§ WHAT YOU HAVE TO DO: In the material below, find the line with "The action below" and the line with "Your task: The", then output those two lines and every line between them, exactly.

::: PROVIDED RECORDS

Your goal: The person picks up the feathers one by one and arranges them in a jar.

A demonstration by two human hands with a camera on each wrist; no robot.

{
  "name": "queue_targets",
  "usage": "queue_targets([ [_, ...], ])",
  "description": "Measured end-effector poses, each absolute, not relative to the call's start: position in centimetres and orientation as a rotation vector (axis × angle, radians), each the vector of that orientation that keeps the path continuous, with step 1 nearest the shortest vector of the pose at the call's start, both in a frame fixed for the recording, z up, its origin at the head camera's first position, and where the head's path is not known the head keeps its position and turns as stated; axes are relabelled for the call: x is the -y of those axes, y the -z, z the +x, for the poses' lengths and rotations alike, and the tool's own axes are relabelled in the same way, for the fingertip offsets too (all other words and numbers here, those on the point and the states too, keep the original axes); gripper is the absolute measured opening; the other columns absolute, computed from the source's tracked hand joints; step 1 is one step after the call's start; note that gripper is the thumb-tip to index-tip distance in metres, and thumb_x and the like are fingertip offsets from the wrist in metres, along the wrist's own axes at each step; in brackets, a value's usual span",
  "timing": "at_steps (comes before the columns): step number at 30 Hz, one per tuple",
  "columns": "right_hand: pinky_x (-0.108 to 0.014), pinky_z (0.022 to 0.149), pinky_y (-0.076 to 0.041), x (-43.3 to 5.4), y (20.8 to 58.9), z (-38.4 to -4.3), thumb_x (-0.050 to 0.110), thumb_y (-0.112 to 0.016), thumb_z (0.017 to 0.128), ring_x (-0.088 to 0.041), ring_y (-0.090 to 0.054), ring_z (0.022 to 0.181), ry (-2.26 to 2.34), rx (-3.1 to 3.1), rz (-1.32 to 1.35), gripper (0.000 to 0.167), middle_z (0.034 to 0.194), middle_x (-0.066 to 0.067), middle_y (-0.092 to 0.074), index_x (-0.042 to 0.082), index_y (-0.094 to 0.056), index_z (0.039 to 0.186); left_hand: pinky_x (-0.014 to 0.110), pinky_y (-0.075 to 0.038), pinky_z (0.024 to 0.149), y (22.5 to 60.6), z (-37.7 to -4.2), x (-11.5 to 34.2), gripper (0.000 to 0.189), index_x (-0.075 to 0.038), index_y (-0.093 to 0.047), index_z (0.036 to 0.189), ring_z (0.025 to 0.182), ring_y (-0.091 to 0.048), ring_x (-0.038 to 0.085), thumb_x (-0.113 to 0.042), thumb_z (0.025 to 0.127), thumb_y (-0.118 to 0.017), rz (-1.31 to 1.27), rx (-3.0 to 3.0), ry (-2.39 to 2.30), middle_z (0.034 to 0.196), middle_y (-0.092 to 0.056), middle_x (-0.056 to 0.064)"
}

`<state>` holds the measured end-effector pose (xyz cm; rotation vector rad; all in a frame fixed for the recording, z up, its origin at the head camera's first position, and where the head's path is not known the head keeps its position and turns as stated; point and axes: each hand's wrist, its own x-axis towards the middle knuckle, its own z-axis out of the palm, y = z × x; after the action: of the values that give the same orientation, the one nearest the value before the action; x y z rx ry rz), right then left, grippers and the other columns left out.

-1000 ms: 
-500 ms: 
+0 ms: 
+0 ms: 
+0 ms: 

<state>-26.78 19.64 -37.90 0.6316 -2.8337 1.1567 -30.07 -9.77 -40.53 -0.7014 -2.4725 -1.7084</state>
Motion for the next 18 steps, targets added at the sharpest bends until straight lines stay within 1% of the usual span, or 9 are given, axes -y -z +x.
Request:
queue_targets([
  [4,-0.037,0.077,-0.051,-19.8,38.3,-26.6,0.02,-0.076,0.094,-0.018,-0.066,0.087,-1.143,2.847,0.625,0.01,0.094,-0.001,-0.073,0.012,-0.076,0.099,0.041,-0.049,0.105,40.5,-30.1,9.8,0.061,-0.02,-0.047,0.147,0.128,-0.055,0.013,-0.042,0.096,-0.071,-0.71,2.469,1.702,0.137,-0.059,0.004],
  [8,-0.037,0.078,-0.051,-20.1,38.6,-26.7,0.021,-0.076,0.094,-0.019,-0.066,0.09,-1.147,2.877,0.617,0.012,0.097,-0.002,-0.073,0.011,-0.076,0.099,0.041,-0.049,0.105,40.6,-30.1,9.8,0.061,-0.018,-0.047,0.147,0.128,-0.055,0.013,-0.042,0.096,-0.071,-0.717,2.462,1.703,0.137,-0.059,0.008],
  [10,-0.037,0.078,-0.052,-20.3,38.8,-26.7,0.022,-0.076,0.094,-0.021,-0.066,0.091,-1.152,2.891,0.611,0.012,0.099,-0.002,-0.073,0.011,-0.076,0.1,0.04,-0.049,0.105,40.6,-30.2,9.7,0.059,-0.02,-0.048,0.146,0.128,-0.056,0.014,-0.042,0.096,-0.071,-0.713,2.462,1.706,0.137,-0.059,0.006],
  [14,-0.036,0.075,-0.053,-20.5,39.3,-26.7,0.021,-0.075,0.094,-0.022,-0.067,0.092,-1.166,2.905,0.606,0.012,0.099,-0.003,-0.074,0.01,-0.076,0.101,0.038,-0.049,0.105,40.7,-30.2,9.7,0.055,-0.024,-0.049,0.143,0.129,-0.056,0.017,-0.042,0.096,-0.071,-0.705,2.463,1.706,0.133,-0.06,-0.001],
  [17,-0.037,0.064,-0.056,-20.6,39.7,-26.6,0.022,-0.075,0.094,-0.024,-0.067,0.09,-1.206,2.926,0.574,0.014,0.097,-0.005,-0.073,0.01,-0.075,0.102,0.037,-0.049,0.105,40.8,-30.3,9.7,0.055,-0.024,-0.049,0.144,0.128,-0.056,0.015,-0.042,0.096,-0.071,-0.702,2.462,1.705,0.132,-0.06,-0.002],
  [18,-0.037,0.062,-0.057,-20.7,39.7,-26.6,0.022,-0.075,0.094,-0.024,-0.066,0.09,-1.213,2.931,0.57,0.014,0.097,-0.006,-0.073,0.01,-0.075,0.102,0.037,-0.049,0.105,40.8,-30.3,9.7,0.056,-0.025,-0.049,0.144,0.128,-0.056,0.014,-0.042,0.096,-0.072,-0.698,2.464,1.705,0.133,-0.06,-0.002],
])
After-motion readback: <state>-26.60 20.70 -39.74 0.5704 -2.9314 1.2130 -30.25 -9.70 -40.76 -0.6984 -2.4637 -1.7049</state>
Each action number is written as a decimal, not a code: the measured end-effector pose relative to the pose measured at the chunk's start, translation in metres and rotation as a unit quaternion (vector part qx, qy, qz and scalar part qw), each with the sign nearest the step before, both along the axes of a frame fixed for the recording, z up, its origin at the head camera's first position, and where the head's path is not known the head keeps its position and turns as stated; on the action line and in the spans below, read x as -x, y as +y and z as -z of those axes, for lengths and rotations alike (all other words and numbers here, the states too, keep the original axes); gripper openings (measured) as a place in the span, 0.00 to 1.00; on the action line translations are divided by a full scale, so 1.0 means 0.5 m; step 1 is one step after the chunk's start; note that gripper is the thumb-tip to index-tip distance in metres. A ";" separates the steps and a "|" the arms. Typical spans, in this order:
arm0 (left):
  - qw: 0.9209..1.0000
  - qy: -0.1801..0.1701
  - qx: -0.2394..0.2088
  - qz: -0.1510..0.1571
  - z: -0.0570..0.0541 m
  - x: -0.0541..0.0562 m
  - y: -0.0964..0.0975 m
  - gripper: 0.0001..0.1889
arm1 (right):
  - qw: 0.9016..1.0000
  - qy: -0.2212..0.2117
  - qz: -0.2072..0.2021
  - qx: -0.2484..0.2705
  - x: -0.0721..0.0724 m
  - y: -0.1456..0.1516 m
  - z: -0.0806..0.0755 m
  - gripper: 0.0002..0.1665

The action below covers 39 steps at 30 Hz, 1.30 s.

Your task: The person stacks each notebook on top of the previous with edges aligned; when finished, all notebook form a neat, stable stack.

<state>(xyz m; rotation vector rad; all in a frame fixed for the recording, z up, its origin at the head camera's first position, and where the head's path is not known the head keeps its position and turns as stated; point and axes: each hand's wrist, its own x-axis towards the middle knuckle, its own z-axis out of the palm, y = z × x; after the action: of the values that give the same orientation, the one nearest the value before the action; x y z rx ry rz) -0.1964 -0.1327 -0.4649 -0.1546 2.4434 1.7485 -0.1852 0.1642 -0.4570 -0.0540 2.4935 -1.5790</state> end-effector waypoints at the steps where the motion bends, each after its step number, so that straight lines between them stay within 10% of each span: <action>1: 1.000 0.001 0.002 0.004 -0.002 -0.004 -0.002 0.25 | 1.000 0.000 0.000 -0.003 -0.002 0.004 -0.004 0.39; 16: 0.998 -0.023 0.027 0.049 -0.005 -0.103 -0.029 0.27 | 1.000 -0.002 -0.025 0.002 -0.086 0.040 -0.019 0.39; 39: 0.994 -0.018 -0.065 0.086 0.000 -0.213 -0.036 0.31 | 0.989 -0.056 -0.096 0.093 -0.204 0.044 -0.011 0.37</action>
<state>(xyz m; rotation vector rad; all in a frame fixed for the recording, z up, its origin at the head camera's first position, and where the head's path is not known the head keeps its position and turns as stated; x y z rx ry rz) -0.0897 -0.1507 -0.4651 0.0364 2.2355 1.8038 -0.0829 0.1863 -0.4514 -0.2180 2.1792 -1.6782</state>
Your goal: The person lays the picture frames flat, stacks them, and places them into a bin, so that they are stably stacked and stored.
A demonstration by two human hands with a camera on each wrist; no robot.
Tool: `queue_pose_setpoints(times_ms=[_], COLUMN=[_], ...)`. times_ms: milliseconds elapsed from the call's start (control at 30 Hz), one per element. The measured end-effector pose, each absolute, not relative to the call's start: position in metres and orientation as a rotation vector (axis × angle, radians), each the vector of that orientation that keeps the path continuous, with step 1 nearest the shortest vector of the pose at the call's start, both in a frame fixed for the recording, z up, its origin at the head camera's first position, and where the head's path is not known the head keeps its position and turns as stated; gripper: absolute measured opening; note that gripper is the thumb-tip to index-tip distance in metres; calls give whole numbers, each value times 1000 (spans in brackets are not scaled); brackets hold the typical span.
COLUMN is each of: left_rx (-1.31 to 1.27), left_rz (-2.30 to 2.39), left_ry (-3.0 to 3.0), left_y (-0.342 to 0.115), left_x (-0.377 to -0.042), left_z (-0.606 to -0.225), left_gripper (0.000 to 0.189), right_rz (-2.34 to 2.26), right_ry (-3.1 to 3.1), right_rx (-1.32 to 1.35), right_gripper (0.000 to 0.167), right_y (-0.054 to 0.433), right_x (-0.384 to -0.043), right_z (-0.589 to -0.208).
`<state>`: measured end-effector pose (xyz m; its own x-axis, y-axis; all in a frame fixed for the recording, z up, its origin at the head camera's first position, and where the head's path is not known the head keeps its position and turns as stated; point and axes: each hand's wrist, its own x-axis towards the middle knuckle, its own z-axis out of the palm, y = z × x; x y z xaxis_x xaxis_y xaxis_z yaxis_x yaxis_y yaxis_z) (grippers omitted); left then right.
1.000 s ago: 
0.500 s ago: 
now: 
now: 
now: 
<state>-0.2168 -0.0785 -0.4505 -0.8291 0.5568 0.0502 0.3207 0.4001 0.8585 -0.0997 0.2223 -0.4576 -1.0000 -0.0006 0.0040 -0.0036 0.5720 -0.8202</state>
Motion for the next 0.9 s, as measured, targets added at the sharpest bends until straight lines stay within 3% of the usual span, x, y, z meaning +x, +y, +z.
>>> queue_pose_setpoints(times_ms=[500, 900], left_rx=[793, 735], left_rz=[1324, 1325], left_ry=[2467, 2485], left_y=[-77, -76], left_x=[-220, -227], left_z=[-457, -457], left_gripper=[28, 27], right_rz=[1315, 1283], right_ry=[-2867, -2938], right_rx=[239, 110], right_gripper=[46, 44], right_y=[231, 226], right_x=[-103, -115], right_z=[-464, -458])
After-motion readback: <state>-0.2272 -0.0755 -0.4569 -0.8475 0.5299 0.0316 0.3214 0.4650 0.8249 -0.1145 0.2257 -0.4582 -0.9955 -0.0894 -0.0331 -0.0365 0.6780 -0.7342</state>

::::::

§ EXPECTED ANSWER:
The action below covers 39 steps at 30 Hz, 1.30 s.

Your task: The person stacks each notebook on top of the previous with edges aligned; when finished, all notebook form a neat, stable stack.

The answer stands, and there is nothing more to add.